**Problem description**
Only the lines from the beginning of the listing below through the line with "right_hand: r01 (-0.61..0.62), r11" belong in the answer; please print them exactly and drop the pictures.

-=-=-

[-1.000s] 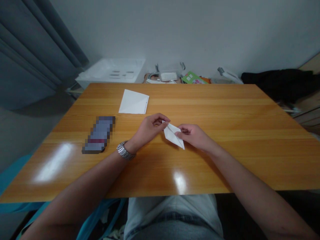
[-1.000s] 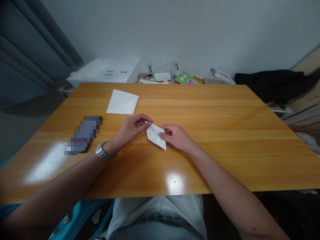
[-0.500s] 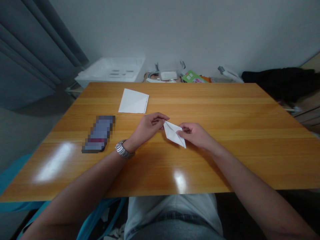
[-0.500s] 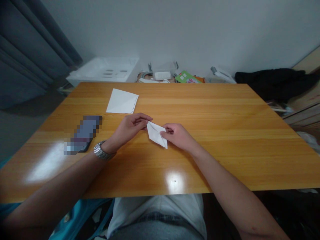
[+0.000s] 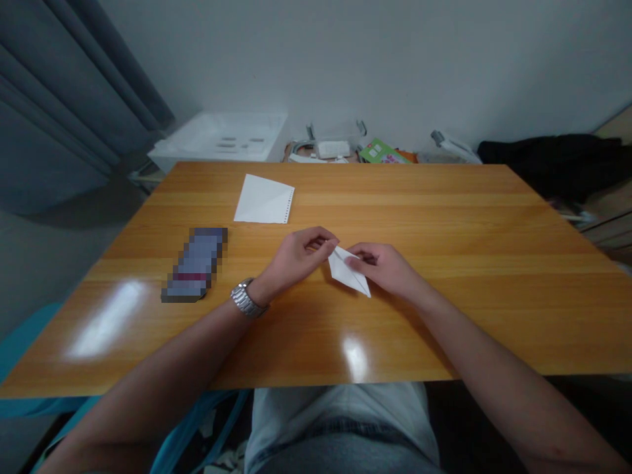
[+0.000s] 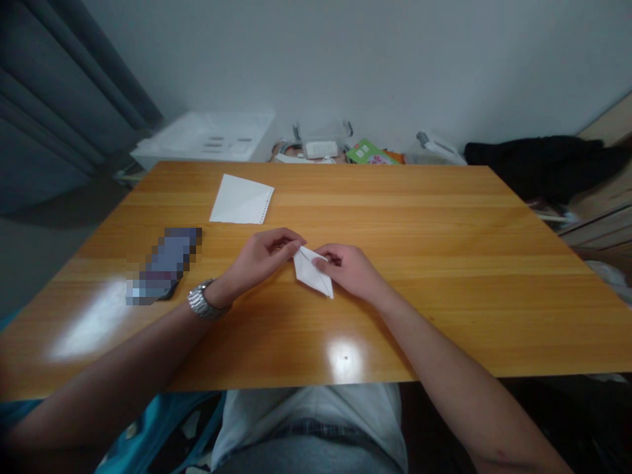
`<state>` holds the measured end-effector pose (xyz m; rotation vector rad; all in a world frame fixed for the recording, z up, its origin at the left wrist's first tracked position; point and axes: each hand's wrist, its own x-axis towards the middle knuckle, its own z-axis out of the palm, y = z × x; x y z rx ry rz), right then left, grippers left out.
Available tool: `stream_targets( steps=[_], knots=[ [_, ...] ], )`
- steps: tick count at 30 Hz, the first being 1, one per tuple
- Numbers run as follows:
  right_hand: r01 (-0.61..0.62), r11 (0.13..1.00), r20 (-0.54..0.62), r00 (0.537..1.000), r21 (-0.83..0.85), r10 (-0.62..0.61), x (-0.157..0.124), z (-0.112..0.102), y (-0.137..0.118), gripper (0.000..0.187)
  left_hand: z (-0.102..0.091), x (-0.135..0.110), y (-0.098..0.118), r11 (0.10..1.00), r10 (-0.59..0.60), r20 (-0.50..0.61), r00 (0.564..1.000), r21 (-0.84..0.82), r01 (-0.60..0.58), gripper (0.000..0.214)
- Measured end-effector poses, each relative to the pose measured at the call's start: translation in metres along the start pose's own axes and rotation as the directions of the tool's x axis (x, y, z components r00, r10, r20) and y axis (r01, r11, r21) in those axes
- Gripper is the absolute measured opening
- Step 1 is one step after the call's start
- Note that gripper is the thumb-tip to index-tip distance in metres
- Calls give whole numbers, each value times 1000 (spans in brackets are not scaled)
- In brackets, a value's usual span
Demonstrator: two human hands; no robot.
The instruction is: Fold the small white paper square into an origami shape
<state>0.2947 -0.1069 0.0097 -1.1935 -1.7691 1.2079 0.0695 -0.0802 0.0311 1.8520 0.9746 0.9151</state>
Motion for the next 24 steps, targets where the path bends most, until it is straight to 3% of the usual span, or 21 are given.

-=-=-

**Result for this task**
[-1.000s] 
[-1.000s] 
[-0.500s] 
[-0.500s] 
[+0.000s] 
[+0.000s] 
`<state>` holds the measured end-effector pose (xyz m; rotation vector rad; all in a world frame fixed for the recording, z up, its origin at the left wrist's first tracked position; point and axes: each hand's wrist, its own x-axis towards the middle knuckle, its own z-axis out of the palm, y = z × x; x y z rx ry rz), right then left, grippers left out.
Available tool: `stream_targets( steps=[_], knots=[ [_, ...] ], )`
- steps: tick count at 30 Hz, the first being 1, one per tuple
- Numbers run as follows:
  right_hand: r01 (-0.61..0.62), r11 (0.13..1.00), r20 (-0.54..0.62), r00 (0.537..1.000), r21 (-0.83..0.85), r10 (-0.62..0.61), x (-0.157..0.124), z (-0.112..0.102), y (-0.137..0.118), gripper (0.000..0.187)

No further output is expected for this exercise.